__WORK ITEM__. Output the full listing exactly.
***** COLLECTED MATERIAL
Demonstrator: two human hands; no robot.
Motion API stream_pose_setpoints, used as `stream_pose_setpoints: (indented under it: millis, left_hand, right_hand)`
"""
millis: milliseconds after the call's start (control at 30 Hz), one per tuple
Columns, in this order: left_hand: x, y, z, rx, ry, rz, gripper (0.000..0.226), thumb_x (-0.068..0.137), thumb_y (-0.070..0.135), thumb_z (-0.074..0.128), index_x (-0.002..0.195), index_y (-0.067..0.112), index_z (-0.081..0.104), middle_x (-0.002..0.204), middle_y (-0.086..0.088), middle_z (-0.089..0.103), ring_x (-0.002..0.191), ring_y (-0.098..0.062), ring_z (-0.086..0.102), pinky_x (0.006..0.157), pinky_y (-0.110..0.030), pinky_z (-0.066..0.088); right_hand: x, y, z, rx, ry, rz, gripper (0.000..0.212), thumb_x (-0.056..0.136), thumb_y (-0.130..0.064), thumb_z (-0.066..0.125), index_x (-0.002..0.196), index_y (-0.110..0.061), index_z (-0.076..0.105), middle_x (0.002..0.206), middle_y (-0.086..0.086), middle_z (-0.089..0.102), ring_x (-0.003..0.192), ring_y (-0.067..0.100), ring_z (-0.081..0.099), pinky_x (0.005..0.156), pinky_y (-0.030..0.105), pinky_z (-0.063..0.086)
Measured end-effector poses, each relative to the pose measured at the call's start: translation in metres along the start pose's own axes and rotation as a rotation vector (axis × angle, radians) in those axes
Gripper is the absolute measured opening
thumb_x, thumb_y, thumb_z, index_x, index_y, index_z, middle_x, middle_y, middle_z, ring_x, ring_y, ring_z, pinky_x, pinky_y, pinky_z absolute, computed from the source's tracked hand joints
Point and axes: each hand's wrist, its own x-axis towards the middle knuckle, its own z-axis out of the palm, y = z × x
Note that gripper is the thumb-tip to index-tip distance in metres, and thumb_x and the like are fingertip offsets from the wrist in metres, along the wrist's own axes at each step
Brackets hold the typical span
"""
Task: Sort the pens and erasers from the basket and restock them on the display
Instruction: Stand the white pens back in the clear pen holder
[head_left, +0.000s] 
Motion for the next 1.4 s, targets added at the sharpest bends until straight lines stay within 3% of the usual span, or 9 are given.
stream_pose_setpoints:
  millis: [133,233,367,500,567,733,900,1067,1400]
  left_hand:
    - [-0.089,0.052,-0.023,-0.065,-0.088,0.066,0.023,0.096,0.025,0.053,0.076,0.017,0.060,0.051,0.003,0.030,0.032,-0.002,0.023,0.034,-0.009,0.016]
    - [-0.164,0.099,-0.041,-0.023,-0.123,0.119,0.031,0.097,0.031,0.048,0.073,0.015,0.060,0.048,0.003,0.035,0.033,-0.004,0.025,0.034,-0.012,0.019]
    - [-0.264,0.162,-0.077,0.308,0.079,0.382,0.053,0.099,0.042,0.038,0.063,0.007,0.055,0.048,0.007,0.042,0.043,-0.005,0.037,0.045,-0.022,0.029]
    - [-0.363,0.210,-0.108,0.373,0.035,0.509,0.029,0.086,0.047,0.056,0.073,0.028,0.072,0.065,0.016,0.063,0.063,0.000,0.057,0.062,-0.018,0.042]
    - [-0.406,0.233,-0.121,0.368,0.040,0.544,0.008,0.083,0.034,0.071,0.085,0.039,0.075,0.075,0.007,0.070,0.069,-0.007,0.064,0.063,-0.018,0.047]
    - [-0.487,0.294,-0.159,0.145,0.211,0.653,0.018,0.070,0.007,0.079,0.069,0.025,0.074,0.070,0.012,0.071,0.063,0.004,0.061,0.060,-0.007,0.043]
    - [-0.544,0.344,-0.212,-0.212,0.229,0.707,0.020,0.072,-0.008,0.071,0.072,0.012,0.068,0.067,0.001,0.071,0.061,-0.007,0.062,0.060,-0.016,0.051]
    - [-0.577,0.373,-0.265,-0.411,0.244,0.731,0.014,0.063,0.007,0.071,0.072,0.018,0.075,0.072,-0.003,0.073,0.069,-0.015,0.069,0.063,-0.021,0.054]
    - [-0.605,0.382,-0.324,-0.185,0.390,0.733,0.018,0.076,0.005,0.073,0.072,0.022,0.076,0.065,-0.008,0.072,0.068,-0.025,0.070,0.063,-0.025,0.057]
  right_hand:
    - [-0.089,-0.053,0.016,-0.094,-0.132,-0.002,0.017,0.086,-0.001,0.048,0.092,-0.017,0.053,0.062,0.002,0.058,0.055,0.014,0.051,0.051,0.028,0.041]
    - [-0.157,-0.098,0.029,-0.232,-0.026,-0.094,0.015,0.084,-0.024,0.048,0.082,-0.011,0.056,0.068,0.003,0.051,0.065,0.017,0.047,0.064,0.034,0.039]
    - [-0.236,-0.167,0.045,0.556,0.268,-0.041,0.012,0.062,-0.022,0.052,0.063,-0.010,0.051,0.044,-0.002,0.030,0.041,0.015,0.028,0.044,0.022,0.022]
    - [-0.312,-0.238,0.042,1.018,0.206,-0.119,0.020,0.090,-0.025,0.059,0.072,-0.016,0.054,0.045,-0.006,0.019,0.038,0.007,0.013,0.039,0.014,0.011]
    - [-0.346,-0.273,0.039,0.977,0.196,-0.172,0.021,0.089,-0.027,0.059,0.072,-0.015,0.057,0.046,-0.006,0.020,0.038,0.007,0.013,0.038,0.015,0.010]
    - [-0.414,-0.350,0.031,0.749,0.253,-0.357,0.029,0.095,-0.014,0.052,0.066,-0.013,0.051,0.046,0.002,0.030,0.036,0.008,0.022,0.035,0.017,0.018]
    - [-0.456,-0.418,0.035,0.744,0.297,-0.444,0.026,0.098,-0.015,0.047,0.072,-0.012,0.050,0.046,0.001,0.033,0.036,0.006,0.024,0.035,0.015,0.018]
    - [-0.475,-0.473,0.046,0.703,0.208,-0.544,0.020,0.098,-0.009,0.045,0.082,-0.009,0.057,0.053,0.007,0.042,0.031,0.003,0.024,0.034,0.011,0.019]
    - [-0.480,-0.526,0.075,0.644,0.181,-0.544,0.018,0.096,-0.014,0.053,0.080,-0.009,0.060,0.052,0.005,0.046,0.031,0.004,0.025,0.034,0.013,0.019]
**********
__EXERCISE ANSWER__.
Demonstrator: two human hands; no robot.
Motion API stream_pose_setpoints, used as `stream_pose_setpoints: (indented under it: millis, left_hand, right_hand)`
"""
millis: milliseconds after the call's start (control at 30 Hz), one per tuple
Columns, in this order: left_hand: x, y, z, rx, ry, rz, gripper (0.000..0.226), thumb_x (-0.068..0.137), thumb_y (-0.070..0.135), thumb_z (-0.074..0.128), index_x (-0.002..0.195), index_y (-0.067..0.112), index_z (-0.081..0.104), middle_x (-0.002..0.204), middle_y (-0.086..0.088), middle_z (-0.089..0.103), ring_x (-0.002..0.191), ring_y (-0.098..0.062), ring_z (-0.086..0.102), pinky_x (0.006..0.157), pinky_y (-0.110..0.030), pinky_z (-0.066..0.088); right_hand: x, y, z, rx, ry, rz, gripper (0.000..0.212), thumb_x (-0.056..0.136), thumb_y (-0.130..0.064), thumb_z (-0.066..0.125), index_x (-0.002..0.196), index_y (-0.110..0.061), index_z (-0.076..0.105), middle_x (0.002..0.206), middle_y (-0.086..0.086), middle_z (-0.089..0.102), ring_x (-0.003..0.192), ring_y (-0.067..0.100), ring_z (-0.081..0.099), pinky_x (0.005..0.156), pinky_y (-0.030..0.105), pinky_z (-0.063..0.086)
Measured end-effector poses, each relative to the pose measured at the call's start: translation in metres along the start pose's own axes and rotation as a rotation vector (axis × angle, radians) in those axes
Gripper is the absolute measured opening
thumb_x, thumb_y, thumb_z, index_x, index_y, index_z, middle_x, middle_y, middle_z, ring_x, ring_y, ring_z, pinky_x, pinky_y, pinky_z absolute, computed from the source's tracked hand joints
Point and axes: each hand's wrist, its own x-axis towards the middle knuckle, its own z-axis out of the palm, y = z × x
Note that gripper is the thumb-tip to index-tip distance in metres, and thumb_x and the like are fingertip offsets from the wrist in metres, along the wrist's own axes at each step
Brackets hold the typical span
"""
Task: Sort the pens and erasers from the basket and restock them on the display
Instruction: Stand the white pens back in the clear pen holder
[head_left, +0.000s] 
Motion for the next 1.4 s, targets added at the sharpest bends until straight lines stay within 3% of the usual span, or 9 are given.
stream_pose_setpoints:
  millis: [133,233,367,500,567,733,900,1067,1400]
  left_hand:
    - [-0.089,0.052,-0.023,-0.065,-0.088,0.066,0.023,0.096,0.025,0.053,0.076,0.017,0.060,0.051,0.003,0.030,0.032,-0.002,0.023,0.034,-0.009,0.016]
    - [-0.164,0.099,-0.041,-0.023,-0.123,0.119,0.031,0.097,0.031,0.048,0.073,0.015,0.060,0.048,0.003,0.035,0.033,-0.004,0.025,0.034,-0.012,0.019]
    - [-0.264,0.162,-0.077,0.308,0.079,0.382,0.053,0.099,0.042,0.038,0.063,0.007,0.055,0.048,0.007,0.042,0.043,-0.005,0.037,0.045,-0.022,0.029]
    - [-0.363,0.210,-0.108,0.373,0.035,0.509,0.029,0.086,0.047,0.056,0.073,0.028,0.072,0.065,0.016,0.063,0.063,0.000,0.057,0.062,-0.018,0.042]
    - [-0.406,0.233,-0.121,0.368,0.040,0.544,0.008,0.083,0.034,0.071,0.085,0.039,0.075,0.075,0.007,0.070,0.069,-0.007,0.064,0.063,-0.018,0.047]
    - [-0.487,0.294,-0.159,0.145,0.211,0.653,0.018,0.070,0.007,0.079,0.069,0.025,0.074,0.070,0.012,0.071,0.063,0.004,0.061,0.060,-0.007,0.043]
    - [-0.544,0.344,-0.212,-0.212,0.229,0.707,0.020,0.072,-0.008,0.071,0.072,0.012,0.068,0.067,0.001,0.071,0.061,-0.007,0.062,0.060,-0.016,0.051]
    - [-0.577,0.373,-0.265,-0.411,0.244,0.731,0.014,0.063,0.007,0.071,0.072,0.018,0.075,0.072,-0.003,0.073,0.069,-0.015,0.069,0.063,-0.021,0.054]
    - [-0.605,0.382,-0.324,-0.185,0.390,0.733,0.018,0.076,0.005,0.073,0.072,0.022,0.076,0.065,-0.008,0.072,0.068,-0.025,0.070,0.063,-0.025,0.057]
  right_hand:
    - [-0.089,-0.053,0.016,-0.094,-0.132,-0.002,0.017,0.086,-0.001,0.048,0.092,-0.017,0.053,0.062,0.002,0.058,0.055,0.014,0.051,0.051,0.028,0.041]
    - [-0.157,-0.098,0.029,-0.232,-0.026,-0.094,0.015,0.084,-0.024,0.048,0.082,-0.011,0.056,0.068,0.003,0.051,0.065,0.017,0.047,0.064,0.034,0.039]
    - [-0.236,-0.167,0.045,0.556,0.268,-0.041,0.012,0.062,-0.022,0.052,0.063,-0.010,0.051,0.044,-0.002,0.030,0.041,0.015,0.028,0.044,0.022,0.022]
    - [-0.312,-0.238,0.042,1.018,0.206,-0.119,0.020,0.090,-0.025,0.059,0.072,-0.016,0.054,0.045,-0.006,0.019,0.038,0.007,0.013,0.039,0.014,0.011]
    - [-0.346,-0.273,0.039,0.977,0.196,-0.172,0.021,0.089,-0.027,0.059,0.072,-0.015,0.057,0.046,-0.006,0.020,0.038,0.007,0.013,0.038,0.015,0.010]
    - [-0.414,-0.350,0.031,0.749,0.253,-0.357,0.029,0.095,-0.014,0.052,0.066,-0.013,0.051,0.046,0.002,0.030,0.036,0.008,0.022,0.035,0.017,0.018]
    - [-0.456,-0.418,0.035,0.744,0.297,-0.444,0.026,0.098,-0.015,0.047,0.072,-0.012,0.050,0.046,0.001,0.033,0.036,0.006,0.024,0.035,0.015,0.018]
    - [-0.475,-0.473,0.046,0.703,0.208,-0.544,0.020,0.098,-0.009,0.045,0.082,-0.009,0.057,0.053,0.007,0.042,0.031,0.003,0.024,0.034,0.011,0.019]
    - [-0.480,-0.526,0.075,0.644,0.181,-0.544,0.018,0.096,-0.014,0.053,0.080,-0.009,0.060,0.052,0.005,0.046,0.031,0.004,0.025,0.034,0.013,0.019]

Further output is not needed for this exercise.